Олег в удивлении приподнял на него свои дугообразные брови:
— Зачем ты только в партию лез, чтобы в профсоюз пристроится? Очень глупо, КПСС доживает последние дни.
— Спору нет, но тогда начальник управления нарисовал мне перспективную картину жизни с шоколадом, вот и вступил, — ответил он.

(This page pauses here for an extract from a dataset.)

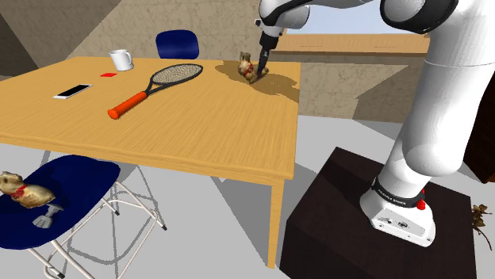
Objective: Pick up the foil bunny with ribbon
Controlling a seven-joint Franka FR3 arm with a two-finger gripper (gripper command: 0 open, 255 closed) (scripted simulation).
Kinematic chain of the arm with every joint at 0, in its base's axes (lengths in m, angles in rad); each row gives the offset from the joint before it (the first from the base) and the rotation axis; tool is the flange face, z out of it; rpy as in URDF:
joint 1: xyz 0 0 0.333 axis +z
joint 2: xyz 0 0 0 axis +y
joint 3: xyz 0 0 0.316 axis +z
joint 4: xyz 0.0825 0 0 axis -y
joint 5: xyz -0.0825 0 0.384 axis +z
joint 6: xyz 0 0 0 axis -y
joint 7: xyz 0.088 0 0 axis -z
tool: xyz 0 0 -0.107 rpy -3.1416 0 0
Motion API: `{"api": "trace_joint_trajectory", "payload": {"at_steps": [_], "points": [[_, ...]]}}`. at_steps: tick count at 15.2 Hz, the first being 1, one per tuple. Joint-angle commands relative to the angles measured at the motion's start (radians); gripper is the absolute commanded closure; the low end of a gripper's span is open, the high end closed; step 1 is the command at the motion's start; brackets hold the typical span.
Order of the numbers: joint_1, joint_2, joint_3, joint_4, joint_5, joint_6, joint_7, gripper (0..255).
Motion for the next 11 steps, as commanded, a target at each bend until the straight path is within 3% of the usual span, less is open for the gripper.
{"api": "trace_joint_trajectory", "payload": {"at_steps": [1, 11], "points": [[0.0, -0.006, -0.001, 0.021, -0.007, -0.025, 0.009, 255], [-0.002, -0.016, -0.006, 0.117, -0.026, -0.128, 0.036, 255]]}}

— Не знаю, как ты, но я считаю, что профсоюзный лидер не должен быть коммунистом, чтобы не подпевать номенклатуре, — сказал Олег, — а защищать права рабочих. Вон сегодня Холодов заявил, что предлагал мне быть старшим мастером. А эта должность согласуется с парткомом. Я пошёл к ним, а они мне говорят, вступай в партию, тогда утвердим тебя. Вот на этом и закончилась моя карьера. Теперь хоть люди вздохнут без родной партии.
— Нельзя так говорить, — закрутил головой Павел, боясь, что кто — то услышит их разговор, — пока ещё в наших партийных кабинетах сидят люди с рычагами.

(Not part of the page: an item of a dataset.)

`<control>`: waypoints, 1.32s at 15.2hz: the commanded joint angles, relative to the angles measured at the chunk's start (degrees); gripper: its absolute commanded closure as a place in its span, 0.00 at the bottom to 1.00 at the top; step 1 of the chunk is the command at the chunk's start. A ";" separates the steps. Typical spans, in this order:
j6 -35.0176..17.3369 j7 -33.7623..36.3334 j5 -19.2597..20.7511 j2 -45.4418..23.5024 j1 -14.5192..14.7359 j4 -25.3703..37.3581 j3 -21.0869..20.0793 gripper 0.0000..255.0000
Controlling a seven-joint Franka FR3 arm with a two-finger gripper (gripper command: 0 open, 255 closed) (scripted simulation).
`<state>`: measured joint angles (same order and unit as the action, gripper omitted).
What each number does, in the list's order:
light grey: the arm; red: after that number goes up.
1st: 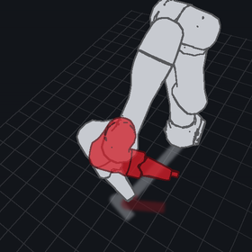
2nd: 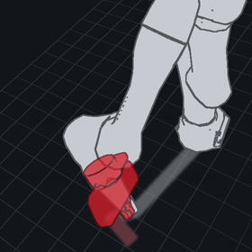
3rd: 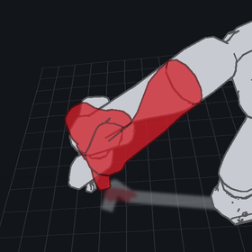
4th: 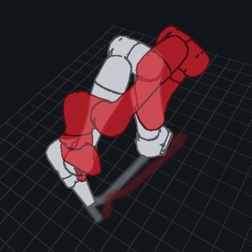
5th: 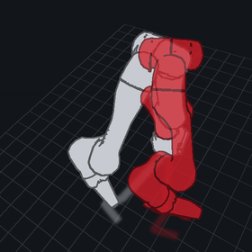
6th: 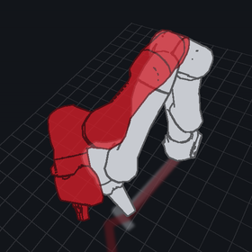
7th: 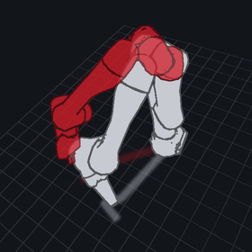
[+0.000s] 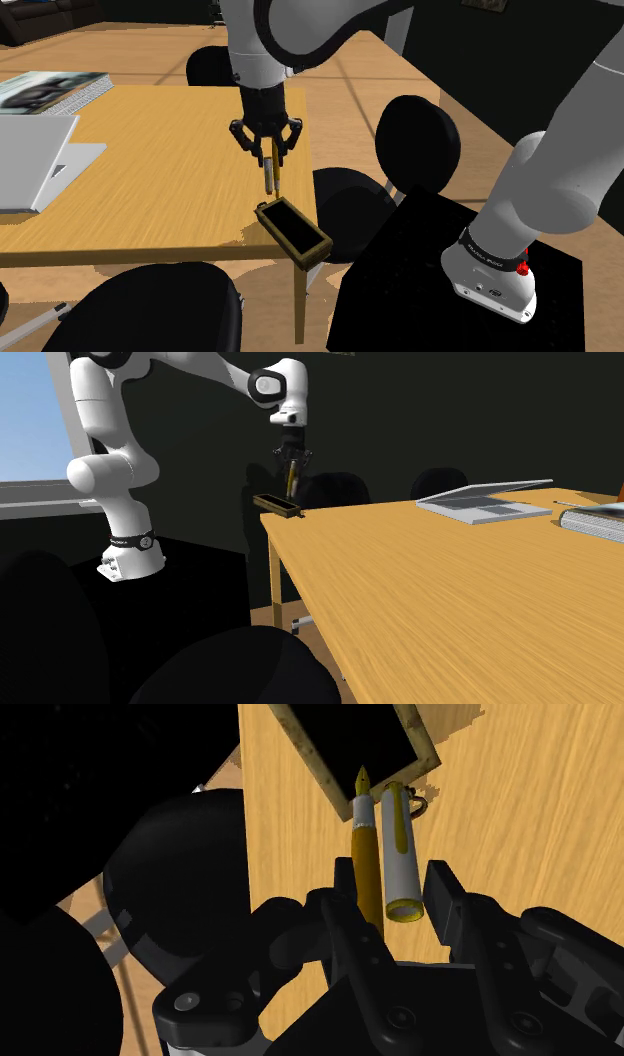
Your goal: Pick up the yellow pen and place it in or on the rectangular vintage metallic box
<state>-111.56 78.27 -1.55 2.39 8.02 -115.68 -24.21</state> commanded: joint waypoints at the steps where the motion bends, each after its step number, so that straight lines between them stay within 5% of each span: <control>1: -0.37 1.54 -1.36 2.72 1.07 -2.81 -1.03 1.00; 6: -0.49 5.65 -4.87 8.83 4.18 -8.28 -3.84 1.00; 16: -6.81 6.09 -4.27 6.86 4.26 -12.76 -4.36 1.00; 17: -6.81 6.09 -4.27 6.86 4.27 -12.76 -4.36 0.00; 20: -13.72 5.19 -8.65 11.21 2.45 -19.29 -1.01 0.00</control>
<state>-123.25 83.74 -8.89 12.40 11.04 -133.26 -26.27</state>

— Да пошли они все, на хрен. Я сегодня добился, чего хотел, и ладненько, — встал с лавки Олег. — А ты свой партбилет можешь смело бросить в нужник, или отвези в Москву на Старый Арбат, там иностранцы за них по сто долларов дают.
— Тихо! — приложил палец к губам Павел, — разве можно так? Придёт окончательное время, тогда я найду ему применение. Ты сейчас куда направляешься? — резко сменил он неприятную для себя тему.
— Сейчас пойду в бар, обмою это дело холодненьким пивом. Не хочешь со мной?
— Я не могу, — отказался тот и назидательно посмотрел на друга. — Я смотрю, ты стал злоупотреблять спиртным. Смотри не свихнись, как Мартын — твой кум.
— Ты зря так говоришь? — взвинтился Олег, — Мартын, не свихнулся. У него что — то с сосудами головного мозга произошло. Не просто так ему инвалидность дали. И не от вина это, а благодаря усилиям своей непутёвой Софьи, да сына шалопая. Сына жалеет, а её любит вот и всё. А она тварь гуляет от него налево и направо. Ты вспомни, когда маленькие детишки у них пошли, то впечатление было такое, что Алексей в декретном отпуске находится, а не Сонька. Они у него на руках, соску с молоком сосут, а Сонька на марсоходе, по мужикам ездит. И сейчас, пора бы остепениться, а она, как встретит кучерявого холостяка, так бросает семью и не появляется в доме месяцами. А потом приползает, как ободранная кошка, а он её всё прощает и прощает. Я уже ему ничего не советую. Всё без толку. Детей конечно жалко. Генка крученым у него растёт, того и гляди загремит на зону. Галка моя крестница — тоже, как и папа в больнице прописалась.